All of the data below should be returned exactly.

(Material provided begins)

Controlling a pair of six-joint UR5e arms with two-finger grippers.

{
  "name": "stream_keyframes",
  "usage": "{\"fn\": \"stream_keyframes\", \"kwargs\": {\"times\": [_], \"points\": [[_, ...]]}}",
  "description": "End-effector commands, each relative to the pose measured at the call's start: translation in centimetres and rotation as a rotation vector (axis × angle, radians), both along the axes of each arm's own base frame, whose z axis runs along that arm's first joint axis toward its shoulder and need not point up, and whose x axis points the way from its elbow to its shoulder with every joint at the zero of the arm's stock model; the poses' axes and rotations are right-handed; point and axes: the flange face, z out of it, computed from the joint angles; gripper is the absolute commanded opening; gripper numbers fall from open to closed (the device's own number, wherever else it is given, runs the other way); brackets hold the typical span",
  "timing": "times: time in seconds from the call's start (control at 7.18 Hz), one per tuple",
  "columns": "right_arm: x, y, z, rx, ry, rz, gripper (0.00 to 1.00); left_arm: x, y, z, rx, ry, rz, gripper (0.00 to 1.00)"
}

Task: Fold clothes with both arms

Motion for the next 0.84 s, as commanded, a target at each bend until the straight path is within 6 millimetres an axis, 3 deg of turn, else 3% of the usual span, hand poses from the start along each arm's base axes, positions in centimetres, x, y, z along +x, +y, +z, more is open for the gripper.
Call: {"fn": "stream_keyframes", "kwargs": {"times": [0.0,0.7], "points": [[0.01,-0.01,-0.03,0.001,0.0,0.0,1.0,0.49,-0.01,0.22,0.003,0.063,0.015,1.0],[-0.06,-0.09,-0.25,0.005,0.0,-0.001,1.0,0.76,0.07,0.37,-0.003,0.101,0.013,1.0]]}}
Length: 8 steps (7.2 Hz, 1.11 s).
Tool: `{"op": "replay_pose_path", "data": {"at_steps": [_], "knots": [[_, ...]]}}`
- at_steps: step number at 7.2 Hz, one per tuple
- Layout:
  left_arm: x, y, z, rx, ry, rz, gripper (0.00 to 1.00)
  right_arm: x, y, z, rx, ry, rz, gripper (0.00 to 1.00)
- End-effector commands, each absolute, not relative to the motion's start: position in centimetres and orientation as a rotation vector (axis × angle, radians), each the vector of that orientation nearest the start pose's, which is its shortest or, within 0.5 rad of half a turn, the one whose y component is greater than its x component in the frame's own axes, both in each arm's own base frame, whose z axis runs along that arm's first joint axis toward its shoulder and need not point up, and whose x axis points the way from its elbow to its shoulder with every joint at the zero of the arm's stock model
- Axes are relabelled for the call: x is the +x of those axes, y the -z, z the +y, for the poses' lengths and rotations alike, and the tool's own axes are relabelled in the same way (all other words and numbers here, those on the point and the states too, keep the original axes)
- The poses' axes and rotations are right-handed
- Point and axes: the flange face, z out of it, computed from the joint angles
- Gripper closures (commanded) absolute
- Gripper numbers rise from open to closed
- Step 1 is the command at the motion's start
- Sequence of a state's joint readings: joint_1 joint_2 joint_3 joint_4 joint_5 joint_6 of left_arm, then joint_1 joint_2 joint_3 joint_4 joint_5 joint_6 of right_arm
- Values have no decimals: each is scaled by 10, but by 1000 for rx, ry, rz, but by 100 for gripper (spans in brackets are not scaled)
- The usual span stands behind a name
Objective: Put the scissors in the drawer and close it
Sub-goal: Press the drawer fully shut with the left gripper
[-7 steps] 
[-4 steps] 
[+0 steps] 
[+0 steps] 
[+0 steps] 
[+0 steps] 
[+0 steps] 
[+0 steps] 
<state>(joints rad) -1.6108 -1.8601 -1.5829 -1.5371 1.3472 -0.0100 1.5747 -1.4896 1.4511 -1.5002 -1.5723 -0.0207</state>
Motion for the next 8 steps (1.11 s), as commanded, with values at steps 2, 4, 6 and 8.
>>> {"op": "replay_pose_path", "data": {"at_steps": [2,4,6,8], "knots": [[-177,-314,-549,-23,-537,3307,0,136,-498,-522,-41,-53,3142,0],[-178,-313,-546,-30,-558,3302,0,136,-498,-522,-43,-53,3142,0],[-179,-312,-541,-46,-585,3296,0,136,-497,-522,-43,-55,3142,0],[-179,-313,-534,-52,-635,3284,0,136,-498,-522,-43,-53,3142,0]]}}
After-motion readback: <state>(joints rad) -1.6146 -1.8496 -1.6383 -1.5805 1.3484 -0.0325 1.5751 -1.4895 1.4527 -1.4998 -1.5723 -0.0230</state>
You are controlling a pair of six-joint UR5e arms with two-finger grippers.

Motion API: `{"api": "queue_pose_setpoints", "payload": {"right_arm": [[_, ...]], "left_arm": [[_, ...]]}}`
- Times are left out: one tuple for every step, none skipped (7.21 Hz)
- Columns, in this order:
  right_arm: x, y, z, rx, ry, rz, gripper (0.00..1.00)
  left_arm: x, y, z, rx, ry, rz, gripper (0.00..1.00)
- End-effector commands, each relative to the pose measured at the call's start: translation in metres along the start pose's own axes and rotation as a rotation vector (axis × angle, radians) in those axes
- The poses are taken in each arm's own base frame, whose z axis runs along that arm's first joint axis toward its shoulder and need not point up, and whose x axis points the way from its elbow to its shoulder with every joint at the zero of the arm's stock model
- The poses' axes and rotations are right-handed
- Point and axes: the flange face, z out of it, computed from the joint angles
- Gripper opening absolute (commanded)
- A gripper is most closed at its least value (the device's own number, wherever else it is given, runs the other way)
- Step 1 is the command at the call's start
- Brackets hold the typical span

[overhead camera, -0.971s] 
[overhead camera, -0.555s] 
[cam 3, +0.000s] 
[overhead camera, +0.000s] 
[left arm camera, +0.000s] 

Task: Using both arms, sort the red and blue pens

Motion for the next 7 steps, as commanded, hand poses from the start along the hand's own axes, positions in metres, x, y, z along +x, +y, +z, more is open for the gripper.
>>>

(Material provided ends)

**Answer to the problem**
Controlling a pair of six-joint UR5e arms with two-finger grippers.

{
  "name": "stream_keyframes",
  "usage": "{\"fn\": \"stream_keyframes\", \"kwargs\": {\"times\": [_], \"points\": [[_, ...]]}}",
  "description": "End-effector commands, each relative to the pose measured at the call's start: translation in centimetres and rotation as a rotation vector (axis × angle, radians), both along the axes of each arm's own base frame, whose z axis runs along that arm's first joint axis toward its shoulder and need not point up, and whose x axis points the way from its elbow to its shoulder with every joint at the zero of the arm's stock model; the poses' axes and rotations are right-handed; point and axes: the flange face, z out of it, computed from the joint angles; gripper is the absolute commanded opening; gripper numbers fall from open to closed (the device's own number, wherever else it is given, runs the other way); brackets hold the typical span",
  "timing": "times: time in seconds from the call's start (control at 7.18 Hz), one per tuple",
  "columns": "right_arm: x, y, z, rx, ry, rz, gripper (0.00 to 1.00); left_arm: x, y, z, rx, ry, rz, gripper (0.00 to 1.00)"
}

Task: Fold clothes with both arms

Motion for the next 0.84 s, as commanded, a target at each bend until the straight path is within 6 millimetres an axis, 3 deg of turn, else 3% of the usual span, hand poses from the start along each arm's base axes, positions in centimetres, x, y, z along +x, +y, +z, more is open for the gripper.
Call: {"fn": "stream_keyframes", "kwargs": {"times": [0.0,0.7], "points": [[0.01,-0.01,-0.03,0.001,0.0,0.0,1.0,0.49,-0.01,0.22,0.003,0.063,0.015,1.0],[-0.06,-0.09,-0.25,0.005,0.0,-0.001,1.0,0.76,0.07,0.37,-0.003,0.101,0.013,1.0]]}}
Length: 8 steps (7.2 Hz, 1.11 s).
Tool: `{"op": "replay_pose_path", "data": {"at_steps": [_], "knots": [[_, ...]]}}`
- at_steps: step number at 7.2 Hz, one per tuple
- Layout:
  left_arm: x, y, z, rx, ry, rz, gripper (0.00 to 1.00)
  right_arm: x, y, z, rx, ry, rz, gripper (0.00 to 1.00)
- End-effector commands, each absolute, not relative to the motion's start: position in centimetres and orientation as a rotation vector (axis × angle, radians), each the vector of that orientation nearest the start pose's, which is its shortest or, within 0.5 rad of half a turn, the one whose y component is greater than its x component in the frame's own axes, both in each arm's own base frame, whose z axis runs along that arm's first joint axis toward its shoulder and need not point up, and whose x axis points the way from its elbow to its shoulder with every joint at the zero of the arm's stock model
- Axes are relabelled for the call: x is the +x of those axes, y the -z, z the +y, for the poses' lengths and rotations alike, and the tool's own axes are relabelled in the same way (all other words and numbers here, those on the point and the states too, keep the original axes)
- The poses' axes and rotations are right-handed
- Point and axes: the flange face, z out of it, computed from the joint angles
- Gripper closures (commanded) absolute
- Gripper numbers rise from open to closed
- Step 1 is the command at the motion's start
- Sequence of a state's joint readings: joint_1 joint_2 joint_3 joint_4 joint_5 joint_6 of left_arm, then joint_1 joint_2 joint_3 joint_4 joint_5 joint_6 of right_arm
- Values have no decimals: each is scaled by 10, but by 1000 for rx, ry, rz, but by 100 for gripper (spans in brackets are not scaled)
- The usual span stands behind a name
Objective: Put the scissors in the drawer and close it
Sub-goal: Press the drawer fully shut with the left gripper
[-7 steps] 
[-4 steps] 
[+0 steps] 
[+0 steps] 
[+0 steps] 
[+0 steps] 
[+0 steps] 
[+0 steps] 
<state>(joints rad) -1.6108 -1.8601 -1.5829 -1.5371 1.3472 -0.0100 1.5747 -1.4896 1.4511 -1.5002 -1.5723 -0.0207</state>
Motion for the next 8 steps (1.11 s), as commanded, with values at steps 2, 4, 6 and 8.
>>> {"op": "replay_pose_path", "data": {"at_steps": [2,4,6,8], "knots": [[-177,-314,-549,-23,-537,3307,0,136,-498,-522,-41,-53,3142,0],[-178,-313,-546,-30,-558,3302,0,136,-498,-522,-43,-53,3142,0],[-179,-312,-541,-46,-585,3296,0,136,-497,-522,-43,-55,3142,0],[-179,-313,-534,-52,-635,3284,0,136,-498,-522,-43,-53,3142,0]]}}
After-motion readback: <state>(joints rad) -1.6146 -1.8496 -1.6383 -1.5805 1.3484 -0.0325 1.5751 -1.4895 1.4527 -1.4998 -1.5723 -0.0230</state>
You are controlling a pair of six-joint UR5e arms with two-finger grippers.

Motion API: `{"api": "queue_pose_setpoints", "payload": {"right_arm": [[_, ...]], "left_arm": [[_, ...]]}}`
- Times are left out: one tuple for every step, none skipped (7.21 Hz)
- Columns, in this order:
  right_arm: x, y, z, rx, ry, rz, gripper (0.00..1.00)
  left_arm: x, y, z, rx, ry, rz, gripper (0.00..1.00)
- End-effector commands, each relative to the pose measured at the call's start: translation in metres along the start pose's own axes and rotation as a rotation vector (axis × angle, radians) in those axes
- The poses are taken in each arm's own base frame, whose z axis runs along that arm's first joint axis toward its shoulder and need not point up, and whose x axis points the way from its elbow to its shoulder with every joint at the zero of the arm's stock model
- The poses' axes and rotations are right-handed
- Point and axes: the flange face, z out of it, computed from the joint angles
- Gripper opening absolute (commanded)
- A gripper is most closed at its least value (the device's own number, wherever else it is given, runs the other way)
- Step 1 is the command at the call's start
- Brackets hold the typical span

[overhead camera, -0.971s] 
[overhead camera, -0.555s] 
[cam 3, +0.000s] 
[overhead camera, +0.000s] 
[left arm camera, +0.000s] 

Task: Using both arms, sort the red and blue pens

Motion for the next 7 steps, as commanded, hand poses from the start along the hand's own axes, positions in metres, x, y, z along +x, +y, +z, more is open for the gripper.
>>>

What the exercise asked for is complete.